The second Ext-group is an $\mathcal O_{X,x}$-module. Since $\mathcal O_{X,x}$ is a $k$-algebra, it is in particular a $k$-vector space (and this is compatible with the $k$-v.s. structure on the first Ext-group and the map from the first to the second).

Furthermore, the two Ext-groups are isomorphic (i.e. the map you defined is an isomorphism). To see this, choose an affine open, say $U = $ Spec $A$, around $x$, and let $\mathfrak p$ be the prime ideal of $A$ corresponding to $x$.

Firstly, restriction to $U$ induces an isomorphism $Ext^1_{\mathcal O_X}(k(x),k(x)) \cong Ext^1_{\mathcal O_U}(k(x),k(x))$ (since any extension of the two skyscrapers at $x$ is again supported on $x$, and hence on $U$).

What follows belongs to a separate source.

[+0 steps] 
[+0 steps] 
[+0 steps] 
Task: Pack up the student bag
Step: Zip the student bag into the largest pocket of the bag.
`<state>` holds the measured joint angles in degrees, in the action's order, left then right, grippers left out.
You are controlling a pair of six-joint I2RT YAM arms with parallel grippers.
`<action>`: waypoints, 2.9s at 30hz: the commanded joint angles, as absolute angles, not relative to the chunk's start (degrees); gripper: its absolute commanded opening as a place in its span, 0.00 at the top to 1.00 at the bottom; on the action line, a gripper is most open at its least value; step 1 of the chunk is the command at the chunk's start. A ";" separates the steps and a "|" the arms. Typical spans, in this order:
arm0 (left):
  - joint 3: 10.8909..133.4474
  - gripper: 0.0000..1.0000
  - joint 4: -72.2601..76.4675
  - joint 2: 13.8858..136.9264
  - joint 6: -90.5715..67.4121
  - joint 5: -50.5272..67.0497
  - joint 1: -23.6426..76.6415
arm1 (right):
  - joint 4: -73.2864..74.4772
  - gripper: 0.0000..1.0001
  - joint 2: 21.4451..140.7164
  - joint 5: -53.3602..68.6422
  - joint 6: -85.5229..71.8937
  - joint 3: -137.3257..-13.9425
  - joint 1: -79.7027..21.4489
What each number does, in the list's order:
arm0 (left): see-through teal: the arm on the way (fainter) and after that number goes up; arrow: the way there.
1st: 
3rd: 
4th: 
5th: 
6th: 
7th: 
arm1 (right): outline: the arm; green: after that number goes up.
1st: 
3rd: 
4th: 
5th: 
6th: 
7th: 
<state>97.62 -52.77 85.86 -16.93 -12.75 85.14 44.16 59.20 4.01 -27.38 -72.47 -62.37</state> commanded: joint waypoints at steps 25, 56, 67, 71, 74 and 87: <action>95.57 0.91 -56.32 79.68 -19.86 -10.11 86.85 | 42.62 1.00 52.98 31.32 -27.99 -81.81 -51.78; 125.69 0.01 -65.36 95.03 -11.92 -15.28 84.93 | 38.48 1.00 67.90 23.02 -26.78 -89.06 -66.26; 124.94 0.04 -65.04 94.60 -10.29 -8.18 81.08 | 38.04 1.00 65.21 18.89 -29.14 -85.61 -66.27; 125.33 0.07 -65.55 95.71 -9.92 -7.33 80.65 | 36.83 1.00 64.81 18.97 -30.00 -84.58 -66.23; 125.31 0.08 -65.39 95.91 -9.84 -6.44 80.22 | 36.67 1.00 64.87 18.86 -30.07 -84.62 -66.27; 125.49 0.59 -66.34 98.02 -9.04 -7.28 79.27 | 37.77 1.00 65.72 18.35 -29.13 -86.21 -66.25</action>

The second Ext group in this isomorphism can then be computed in terms of modules, and the isomorphism we want reduces to the isomorphism $Ext^1_A(A/\mathfrak p, A/\mathfrak p) = Ext^1_{A_{\mathfrak p}}(A/\mathfrak p,A/\mathfrak p),$ which is straightforward. (Any $A$-module which is an extension of $A_{\mathfrak p}$-modules is again an $A_{\mathfrak p}$-module.)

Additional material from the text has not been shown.